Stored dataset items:
_ _ _ _

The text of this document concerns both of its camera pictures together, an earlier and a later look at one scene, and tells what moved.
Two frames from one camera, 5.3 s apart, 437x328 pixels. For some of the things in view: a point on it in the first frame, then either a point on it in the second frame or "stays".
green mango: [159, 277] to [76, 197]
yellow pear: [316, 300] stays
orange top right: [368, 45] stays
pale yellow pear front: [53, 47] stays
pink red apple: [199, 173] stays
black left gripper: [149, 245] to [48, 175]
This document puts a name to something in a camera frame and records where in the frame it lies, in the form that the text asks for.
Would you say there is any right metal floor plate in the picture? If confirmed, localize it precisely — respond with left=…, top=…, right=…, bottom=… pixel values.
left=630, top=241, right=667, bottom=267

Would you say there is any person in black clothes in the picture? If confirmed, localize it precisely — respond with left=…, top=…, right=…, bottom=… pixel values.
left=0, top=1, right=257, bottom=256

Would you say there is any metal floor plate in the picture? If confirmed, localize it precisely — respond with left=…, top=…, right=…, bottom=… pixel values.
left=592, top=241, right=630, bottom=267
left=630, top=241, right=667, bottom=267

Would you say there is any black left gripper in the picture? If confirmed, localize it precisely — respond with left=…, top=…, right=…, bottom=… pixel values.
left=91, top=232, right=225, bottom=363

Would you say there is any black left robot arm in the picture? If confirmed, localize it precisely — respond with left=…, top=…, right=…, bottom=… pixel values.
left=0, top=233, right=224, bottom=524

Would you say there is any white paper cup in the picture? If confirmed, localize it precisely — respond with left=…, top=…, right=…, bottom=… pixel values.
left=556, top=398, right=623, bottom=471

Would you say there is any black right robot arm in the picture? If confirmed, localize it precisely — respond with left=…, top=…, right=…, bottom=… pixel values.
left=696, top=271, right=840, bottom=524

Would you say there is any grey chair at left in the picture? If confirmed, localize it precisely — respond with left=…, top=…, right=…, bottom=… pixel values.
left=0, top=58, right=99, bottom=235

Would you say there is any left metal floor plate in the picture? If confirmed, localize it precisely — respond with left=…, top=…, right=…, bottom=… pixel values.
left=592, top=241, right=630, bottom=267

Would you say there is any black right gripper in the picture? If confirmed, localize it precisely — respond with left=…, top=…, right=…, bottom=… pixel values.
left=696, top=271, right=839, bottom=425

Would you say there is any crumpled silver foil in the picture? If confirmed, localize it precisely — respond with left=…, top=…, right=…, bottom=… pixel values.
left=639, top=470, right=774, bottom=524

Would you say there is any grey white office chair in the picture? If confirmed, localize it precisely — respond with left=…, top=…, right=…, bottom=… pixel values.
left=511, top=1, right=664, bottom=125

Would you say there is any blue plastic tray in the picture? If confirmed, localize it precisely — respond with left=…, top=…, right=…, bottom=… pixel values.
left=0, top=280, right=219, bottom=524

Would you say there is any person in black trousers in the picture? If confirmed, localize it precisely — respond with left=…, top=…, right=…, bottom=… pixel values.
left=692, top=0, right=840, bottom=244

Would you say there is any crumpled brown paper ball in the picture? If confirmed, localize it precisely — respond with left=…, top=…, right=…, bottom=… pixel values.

_ _ _ _

● **Your assignment**
Write out a verbatim copy of the data, beginning with its first line and ending with the line that contains "This document puts".

● **Output of the exercise**
The text of this document concerns both of its camera pictures together, an earlier and a later look at one scene, and tells what moved.
Two frames from one camera, 5.3 s apart, 437x328 pixels. For some of the things in view: a point on it in the first frame, then either a point on it in the second frame or "stays".
green mango: [159, 277] to [76, 197]
yellow pear: [316, 300] stays
orange top right: [368, 45] stays
pale yellow pear front: [53, 47] stays
pink red apple: [199, 173] stays
black left gripper: [149, 245] to [48, 175]
This document puts a name to something in a camera frame and records where in the frame it lies, in the form that the text asks for.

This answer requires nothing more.